• TASK REQUIREMENTS
Both the line containing "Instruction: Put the" and the line containing "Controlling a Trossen" belong to the span. Output exactly that span from the listing below, and nothing outside it.
··········
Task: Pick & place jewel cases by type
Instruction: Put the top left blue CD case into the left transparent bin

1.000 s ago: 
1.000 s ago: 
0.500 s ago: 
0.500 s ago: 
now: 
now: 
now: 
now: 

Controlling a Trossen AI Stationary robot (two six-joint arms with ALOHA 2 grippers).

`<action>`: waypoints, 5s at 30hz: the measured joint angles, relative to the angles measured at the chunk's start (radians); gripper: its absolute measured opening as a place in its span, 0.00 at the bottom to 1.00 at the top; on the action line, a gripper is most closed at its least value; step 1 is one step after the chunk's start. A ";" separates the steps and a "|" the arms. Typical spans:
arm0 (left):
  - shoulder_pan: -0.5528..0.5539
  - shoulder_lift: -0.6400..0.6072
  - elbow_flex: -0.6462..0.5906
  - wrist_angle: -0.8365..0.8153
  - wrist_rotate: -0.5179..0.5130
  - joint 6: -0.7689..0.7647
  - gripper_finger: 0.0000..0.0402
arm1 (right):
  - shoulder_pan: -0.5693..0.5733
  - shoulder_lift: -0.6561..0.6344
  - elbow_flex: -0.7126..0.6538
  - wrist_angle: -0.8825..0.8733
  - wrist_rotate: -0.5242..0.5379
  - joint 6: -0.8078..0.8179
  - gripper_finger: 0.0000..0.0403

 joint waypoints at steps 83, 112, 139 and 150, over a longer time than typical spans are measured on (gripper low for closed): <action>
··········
• RESULT OF THE EXERCISE
Instruction: Put the top left blue CD case into the left transparent bin

1.000 s ago: 
1.000 s ago: 
0.500 s ago: 
0.500 s ago: 
now: 
now: 
now: 
now: 

Controlling a Trossen AI Stationary robot (two six-joint arms with ALOHA 2 grippers).

The output shown is complete.